Task objective:
Reproduce, from the lines below, exactly the stretch that begins at the line containing "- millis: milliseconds" and ends at the line containing "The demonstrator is", both included.

Data excerpt:
----
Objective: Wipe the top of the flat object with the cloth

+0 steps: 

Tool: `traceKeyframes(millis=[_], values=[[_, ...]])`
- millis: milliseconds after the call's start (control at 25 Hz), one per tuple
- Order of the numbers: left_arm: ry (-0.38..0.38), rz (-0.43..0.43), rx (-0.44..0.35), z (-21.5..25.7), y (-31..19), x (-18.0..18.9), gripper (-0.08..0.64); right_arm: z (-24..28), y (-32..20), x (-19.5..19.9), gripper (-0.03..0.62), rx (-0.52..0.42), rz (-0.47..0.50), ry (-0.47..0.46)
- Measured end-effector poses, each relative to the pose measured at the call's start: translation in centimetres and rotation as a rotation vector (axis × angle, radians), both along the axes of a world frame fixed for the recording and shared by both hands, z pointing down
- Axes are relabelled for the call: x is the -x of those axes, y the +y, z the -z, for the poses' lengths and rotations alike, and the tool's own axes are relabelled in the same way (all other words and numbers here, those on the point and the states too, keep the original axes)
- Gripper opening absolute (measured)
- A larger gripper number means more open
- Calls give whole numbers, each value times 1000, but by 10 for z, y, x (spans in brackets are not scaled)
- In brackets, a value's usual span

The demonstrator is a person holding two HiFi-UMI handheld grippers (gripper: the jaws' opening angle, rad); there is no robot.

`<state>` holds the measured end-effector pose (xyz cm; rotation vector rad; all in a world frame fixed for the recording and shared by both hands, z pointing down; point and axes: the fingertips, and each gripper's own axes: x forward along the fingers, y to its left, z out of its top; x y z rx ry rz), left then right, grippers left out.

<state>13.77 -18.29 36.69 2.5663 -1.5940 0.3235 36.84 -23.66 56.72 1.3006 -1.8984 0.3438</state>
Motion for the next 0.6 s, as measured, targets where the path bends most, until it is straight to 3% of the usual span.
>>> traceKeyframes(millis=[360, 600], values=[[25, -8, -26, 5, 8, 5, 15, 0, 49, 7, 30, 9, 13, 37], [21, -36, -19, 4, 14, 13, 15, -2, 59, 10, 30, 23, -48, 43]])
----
Answer to this task:
- millis: milliseconds after the call's start (control at 25 Hz), one per tuple
- Order of the numbers: left_arm: ry (-0.38..0.38), rz (-0.43..0.43), rx (-0.44..0.35), z (-21.5..25.7), y (-31..19), x (-18.0..18.9), gripper (-0.08..0.64); right_arm: z (-24..28), y (-32..20), x (-19.5..19.9), gripper (-0.03..0.62), rx (-0.52..0.42), rz (-0.47..0.50), ry (-0.47..0.46)
- Measured end-effector poses, each relative to the pose measured at the call's start: translation in centimetres and rotation as a rotation vector (axis × angle, radians), both along the axes of a world frame fixed for the recording and shared by both hands, z pointing down
- Axes are relabelled for the call: x is the -x of those axes, y the +y, z the -z, for the poses' lengths and rotations alike, and the tool's own axes are relabelled in the same way (all other words and numbers here, those on the point and the states too, keep the original axes)
- Gripper opening absolute (measured)
- A larger gripper number means more open
- Calls give whole numbers, each value times 1000, but by 10 for z, y, x (spans in brackets are not scaled)
- In brackets, a value's usual span

The demonstrator is a person holding two HiFi-UMI handheld grippers (gripper: the jaws' opening angle, rad); there is no robot.

Work on the exercise is now finished.